The ruins at Cowdray Estate, often referred to as Cowdray Castle, are the remains of one of the country’s greatest Tudor houses.
Why was the house important?
Sir David Owen, thought to be the illegitimate son of Henry VII’s father, began work on Cowdray House, having demolished the family home of the Bohuns, local lords of the manor who lived in the original Manor House in the late 1200s, which was named ‘Coudraie’, the French name for hazel wood.
Cowdray House is known to have been visited by King Henry VIII and Queen Elizabeth I. Other lesser known facts about Cowdray House is that Guy Fawkes worked here as a footman under the ownership of the 1st Viscount Montague.

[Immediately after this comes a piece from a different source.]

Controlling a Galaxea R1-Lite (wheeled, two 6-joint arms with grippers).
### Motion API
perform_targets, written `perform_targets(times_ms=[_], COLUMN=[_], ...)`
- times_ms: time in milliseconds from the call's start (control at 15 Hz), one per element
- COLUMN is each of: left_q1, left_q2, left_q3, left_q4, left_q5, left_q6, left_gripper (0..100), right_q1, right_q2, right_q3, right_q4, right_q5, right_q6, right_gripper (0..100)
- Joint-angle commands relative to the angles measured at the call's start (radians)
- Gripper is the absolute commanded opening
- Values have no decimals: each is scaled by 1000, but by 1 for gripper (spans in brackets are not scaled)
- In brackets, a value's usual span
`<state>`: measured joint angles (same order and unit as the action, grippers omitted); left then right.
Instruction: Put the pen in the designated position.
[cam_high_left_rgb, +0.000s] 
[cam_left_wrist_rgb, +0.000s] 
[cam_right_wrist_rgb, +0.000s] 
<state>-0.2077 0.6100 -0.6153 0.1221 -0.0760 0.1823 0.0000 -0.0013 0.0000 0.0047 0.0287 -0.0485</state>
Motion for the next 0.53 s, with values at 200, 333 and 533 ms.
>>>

The remains you see today are Grade I listed and are managed by the Cowdray Heritage Trust.
Why was it ruined?
The house was almost completely destroyed by a fire in 1793. The Kitchen Tower was the only part to remain intact, and it is possible to visit it during events. Some restoration work took place between 1909-1914 which has allowed the ruins to remain as they stand, as a fantastic example of Tudor architecture.
Can I visit the ruins?
You can walk from Midhurst town centre across the causeway towards the Cowdray Ruins, however they are closed for general visiting. You are able to visit parts of the ruins during a guided tour or during one of Cowdray’s heritage events.